AS Hikam: Pengiriman TNI ke Libanon Tidak Efektif
Rabu, 09 Agu 2006 09:57 WIB
Jakarta - Kebrutalan militer Israel terhadap Palestina dan Libanon memicu Indonesia bersiap diri mengirimkan satu batalyon TNI ke Libanon sebagai bagian pasukan perdamaian di bawah payung Dewan Keamanan PBB. Namun sikap dan kebijakan tersebut seyogyanya tidak dilakukan secara gegabah. Harus dipertimbangkan, apakah pengiriman itu efektif atau tidak."Di tengah kondisi bangsa seperti ini, pemerintah seharusnya berhati-hati dalam mengeluarkan kebijakan. Jangan terburu-buru. Justru malah akan tidak efektif," pendapat AS Hikam pada detikcom, Rabu (9/8/2006).Menurut Hikam, seharusnya yang dilakukan oleh pemerintah adalah meningkatkan komunikasi diplomatik dengan negara-negara dunia ketiga yang tergabung dalam OKI dan Gerakan Non-Blok untuk mendesak PBB dan Amerika Serikat turun tangan. "Kuncinya bukan di Israel, tapi justru di Amerika Serikat. Kalau AS dapat dipegang, maka Israel pun bisa dihentikan. AS tidak selamanya bersikap ignore," kata mantan peneliti LIPI ini.Oleh sebab itu, OKI dan Gerakan Non-Blok harus menjadi kekuatan untuk mendesak AS dan PBB. Inilah saatnya dunia ketiga menunjukkan kekuatan diplomatiknya.Pengiriman TNI ke Libanon, lanjut Hikam, sangat tidak efektif.
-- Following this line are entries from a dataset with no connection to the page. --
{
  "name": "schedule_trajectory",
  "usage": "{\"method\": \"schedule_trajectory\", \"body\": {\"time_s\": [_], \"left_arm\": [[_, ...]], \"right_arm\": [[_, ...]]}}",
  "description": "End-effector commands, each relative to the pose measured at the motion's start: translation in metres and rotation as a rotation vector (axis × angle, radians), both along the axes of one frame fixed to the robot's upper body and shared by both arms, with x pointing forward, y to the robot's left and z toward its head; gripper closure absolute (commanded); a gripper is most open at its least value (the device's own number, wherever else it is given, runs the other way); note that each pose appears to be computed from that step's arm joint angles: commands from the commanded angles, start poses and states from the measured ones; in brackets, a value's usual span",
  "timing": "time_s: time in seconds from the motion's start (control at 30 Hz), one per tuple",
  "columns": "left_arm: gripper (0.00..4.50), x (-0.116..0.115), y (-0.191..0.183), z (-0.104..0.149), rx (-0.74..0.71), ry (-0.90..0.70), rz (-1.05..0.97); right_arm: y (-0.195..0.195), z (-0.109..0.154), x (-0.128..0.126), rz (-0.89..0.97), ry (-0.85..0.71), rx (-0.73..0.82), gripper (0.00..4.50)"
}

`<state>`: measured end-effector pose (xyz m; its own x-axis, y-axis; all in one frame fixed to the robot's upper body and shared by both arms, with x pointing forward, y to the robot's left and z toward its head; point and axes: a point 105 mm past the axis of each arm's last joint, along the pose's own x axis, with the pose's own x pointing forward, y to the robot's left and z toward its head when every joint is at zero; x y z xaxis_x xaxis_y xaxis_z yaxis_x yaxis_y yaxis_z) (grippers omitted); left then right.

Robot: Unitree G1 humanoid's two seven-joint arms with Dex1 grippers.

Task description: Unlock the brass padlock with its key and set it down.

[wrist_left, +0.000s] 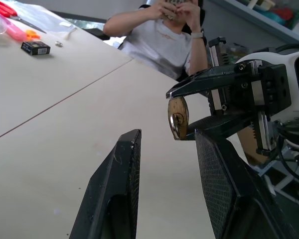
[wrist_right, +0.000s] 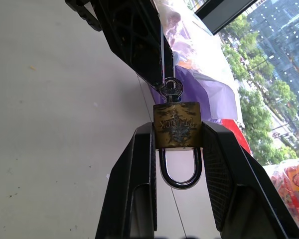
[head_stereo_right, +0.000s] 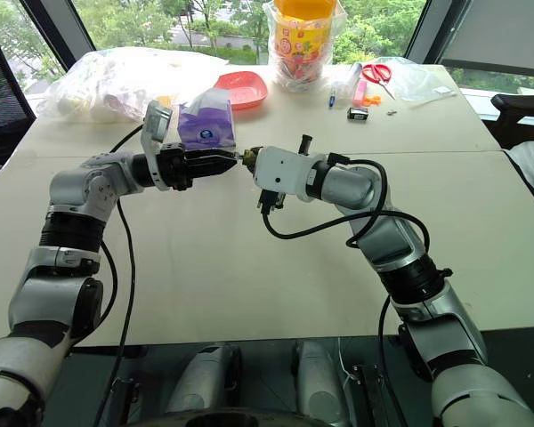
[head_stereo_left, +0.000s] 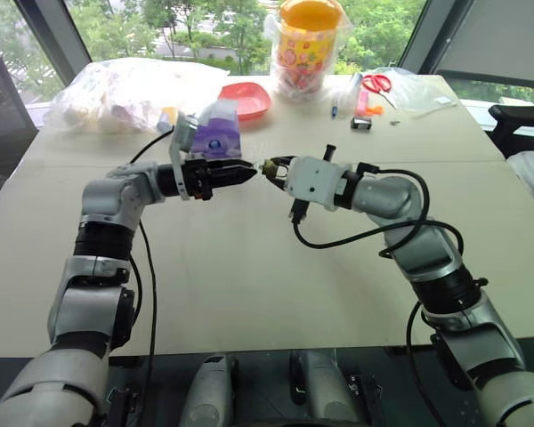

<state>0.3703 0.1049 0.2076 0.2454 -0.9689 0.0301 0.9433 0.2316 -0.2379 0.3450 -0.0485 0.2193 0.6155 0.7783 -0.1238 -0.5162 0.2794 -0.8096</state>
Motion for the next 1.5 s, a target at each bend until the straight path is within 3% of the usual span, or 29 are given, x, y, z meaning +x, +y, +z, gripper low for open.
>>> {"method": "schedule_trajectory", "body": {"time_s": [0.03,0.1,0.37,0.7,0.83,0.9,1.0,1.13,1.23,1.33,1.5], "left_arm": [[3.6,-0.001,-0.003,0.016,-0.003,-0.062,-0.014],[4.46,0.0,-0.004,0.018,-0.018,-0.056,-0.011],[4.49,-0.002,-0.007,0.015,0.025,-0.097,-0.014],[4.49,-0.012,-0.016,-0.009,0.368,-0.497,-0.089],[4.49,-0.014,-0.021,-0.007,0.356,-0.568,-0.092],[4.49,-0.012,-0.021,-0.003,0.306,-0.54,-0.067],[4.49,-0.01,-0.009,-0.012,0.268,-0.298,-0.067],[4.49,-0.019,0.002,-0.014,0.223,-0.091,-0.117],[3.6,-0.028,0.005,0.012,0.036,0.048,-0.176],[2.42,-0.018,0.002,0.009,0.09,-0.021,-0.104],[2.42,-0.015,-0.005,0.011,0.069,-0.033,-0.092]], "right_arm": [[0.003,0.014,-0.008,0.028,-0.05,0.017,3.81],[0.004,0.013,-0.01,0.038,-0.045,0.013,3.81],[0.005,0.01,-0.013,0.05,-0.031,0.003,3.81],[0.006,0.005,-0.015,0.065,0.026,0.009,3.81],[0.005,0.005,-0.016,0.066,0.045,0.02,3.81],[0.006,0.005,-0.015,0.065,0.049,0.022,3.81],[0.004,0.005,-0.014,0.055,0.034,0.004,3.81],[0.001,0.005,-0.012,0.046,0.013,-0.018,3.81],[0.0,0.006,-0.011,0.042,0.001,-0.017,3.81],[0.0,0.005,-0.011,0.044,-0.005,-0.023,3.81],[0.002,0.005,-0.012,0.051,-0.011,-0.024,3.81]]}}
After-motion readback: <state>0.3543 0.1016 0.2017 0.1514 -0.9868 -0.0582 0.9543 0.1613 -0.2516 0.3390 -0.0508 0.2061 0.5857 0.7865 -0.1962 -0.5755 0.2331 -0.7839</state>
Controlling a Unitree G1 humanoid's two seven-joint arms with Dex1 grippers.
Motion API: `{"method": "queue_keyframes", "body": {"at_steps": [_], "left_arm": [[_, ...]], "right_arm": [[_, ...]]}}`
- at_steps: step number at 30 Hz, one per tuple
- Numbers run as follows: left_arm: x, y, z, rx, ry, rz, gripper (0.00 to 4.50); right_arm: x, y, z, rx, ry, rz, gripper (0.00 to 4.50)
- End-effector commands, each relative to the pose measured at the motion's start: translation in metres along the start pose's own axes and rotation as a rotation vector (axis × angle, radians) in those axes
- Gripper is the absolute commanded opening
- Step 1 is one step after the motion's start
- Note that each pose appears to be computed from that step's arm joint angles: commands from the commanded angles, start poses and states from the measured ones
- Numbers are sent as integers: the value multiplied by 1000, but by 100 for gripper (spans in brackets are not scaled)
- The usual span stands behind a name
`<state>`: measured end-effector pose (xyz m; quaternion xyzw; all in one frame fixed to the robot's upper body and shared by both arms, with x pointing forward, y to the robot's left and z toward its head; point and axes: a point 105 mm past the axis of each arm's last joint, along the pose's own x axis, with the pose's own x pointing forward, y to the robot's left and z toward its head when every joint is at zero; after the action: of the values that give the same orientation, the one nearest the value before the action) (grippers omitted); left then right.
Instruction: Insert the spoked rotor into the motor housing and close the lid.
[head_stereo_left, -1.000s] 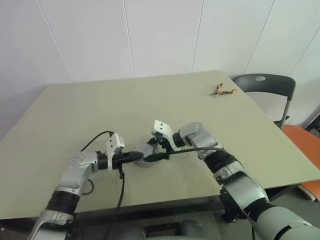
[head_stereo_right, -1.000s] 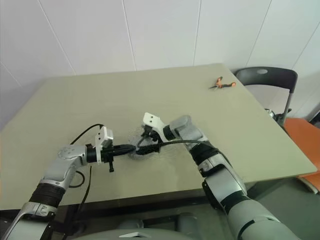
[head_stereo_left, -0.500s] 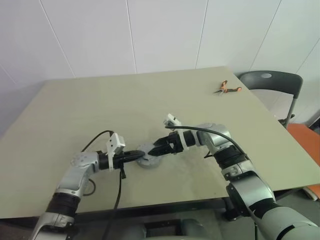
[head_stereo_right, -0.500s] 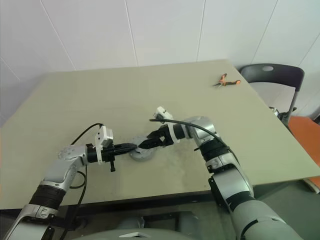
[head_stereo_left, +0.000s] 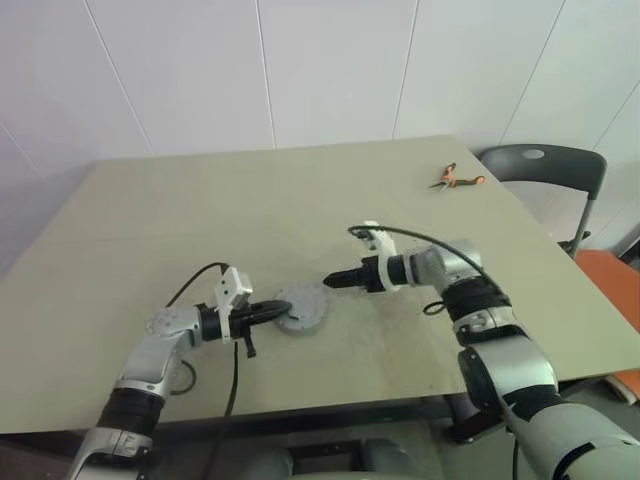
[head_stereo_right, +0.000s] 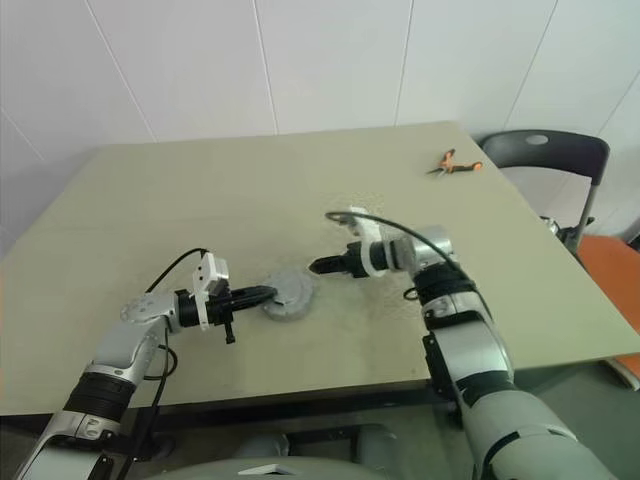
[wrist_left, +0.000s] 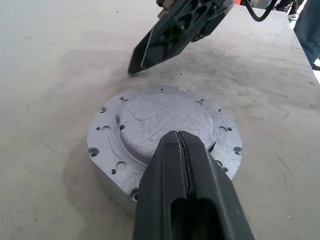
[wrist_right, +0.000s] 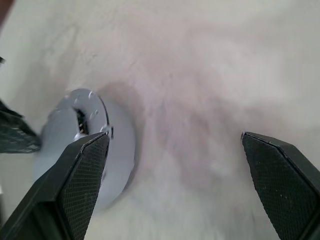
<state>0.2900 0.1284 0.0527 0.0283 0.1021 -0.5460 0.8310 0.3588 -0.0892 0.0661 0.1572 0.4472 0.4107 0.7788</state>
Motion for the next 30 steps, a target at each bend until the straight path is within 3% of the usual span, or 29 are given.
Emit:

Sebab sampai saat ini, PBB saja yang memiliki kewenangan belum memberikan kepastian terhadap Israel dan Libanon. Jadi akan sia-sia penggalangan pasukan yang dilakukan."Anggaran Rp 300 miliar tentu akan mempengaruhi budget TNI. Karena itu, sebaiknya SBY mempertimbangkan kembali kebijakan pengiriman pasukan ke Libanon," tandasnya.